What the task asks >>
When you spot the word "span" in a line of the data below, copy that line.

Data segment >>
:::::

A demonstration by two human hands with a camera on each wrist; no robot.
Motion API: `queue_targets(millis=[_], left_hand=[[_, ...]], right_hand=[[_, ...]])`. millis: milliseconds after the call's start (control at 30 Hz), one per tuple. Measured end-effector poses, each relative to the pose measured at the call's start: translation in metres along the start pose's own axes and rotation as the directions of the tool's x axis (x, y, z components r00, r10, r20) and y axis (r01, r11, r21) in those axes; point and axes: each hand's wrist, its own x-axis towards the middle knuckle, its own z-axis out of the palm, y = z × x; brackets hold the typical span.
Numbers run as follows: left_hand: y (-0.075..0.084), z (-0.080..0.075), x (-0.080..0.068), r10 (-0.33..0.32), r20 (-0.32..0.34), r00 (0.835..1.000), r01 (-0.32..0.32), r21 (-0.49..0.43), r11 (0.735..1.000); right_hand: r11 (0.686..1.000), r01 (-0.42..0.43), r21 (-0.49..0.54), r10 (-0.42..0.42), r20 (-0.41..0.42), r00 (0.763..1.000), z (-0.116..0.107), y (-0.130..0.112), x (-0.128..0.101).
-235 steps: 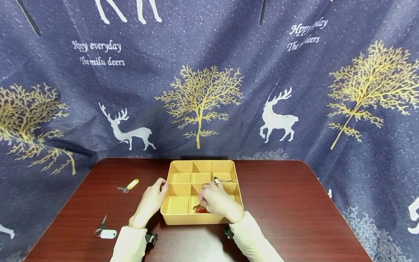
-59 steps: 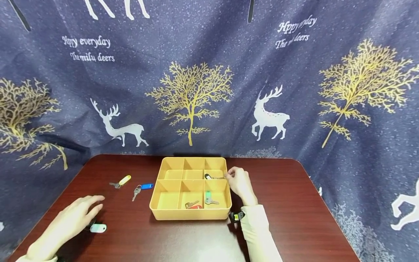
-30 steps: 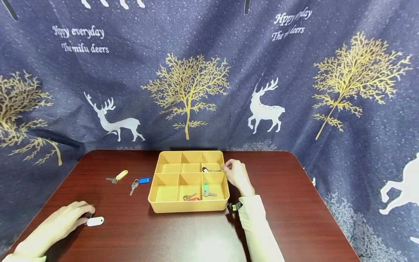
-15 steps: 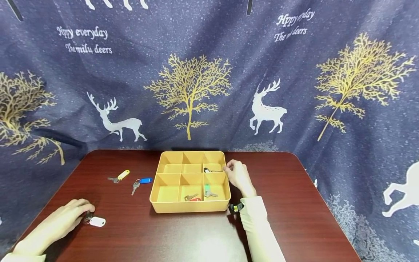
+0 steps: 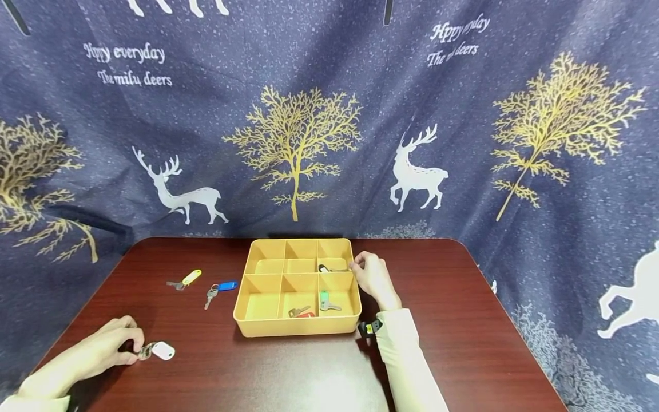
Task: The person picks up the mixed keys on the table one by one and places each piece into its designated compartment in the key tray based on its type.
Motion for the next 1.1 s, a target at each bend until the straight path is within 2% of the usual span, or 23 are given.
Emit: queue_targets(millis=[67,133,467,700,800,967,1100], left_hand=[[0.004,-0.004,0.002,-0.079,0.082,0.994,0.082,-0.032,0.996],[0.007,-0.006,0.003,-0.113,0.134,0.985,0.122,-0.064,0.99],[0.007,-0.006,0.005,-0.075,0.189,0.979,0.106,-0.164,0.981],[0.007,0.001,-0.001,-0.014,0.171,0.985,0.065,-0.296,0.953],[0.007,0.005,-0.002,-0.004,0.14,0.99,0.049,-0.316,0.948],[0.007,0.008,-0.001,0.029,0.052,0.998,-0.012,-0.312,0.95],[0.008,0.005,0.006,0.042,0.027,0.999,-0.03,-0.343,0.939]], right_hand=[[1.0,0.001,0.008,-0.001,0.003,1.0,-0.001,0.0,0.0],[1.0,0.001,0.016,-0.001,0.006,1.0,-0.001,0.0,0.0],[1.0,-0.002,0.014,0.001,0.017,1.0,-0.001,0.0,-0.001],[1.0,0.003,-0.003,-0.003,0.007,1.0,0.0,0.001,-0.001],[1.0,0.009,-0.005,-0.009,0.001,1.0,0.0,0.001,-0.001],[1.0,0.015,0.006,-0.015,0.007,1.0,0.0,0.0,-0.001],[1.0,0.01,0.004,-0.01,0.002,1.0,0.001,0.0,-0.001]])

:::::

Problem solution >>
Motion API: `queue_targets(millis=[_], left_hand=[[_, ...]], right_hand=[[_, ...]])`. millis: milliseconds after the call's start (control at 30 Hz), one per tuple. Measured end-effector poses, each relative to the pose measured at the call's start: translation in metres along the start pose's own axes and rotation as the directions of the tool's x axis (x, y, z components r00, r10, r20) and y axis (r01, r11, r21) in those axes; point and axes: each hand's wrist, its own x-axis towards the middle knuckle, its own z-axis out of the palm, y = z × x; brackets hold the typical span.
Motion for the next 1.1 s, a target at each bend until the straight path is within 2% of the usual span, or 23 are given.

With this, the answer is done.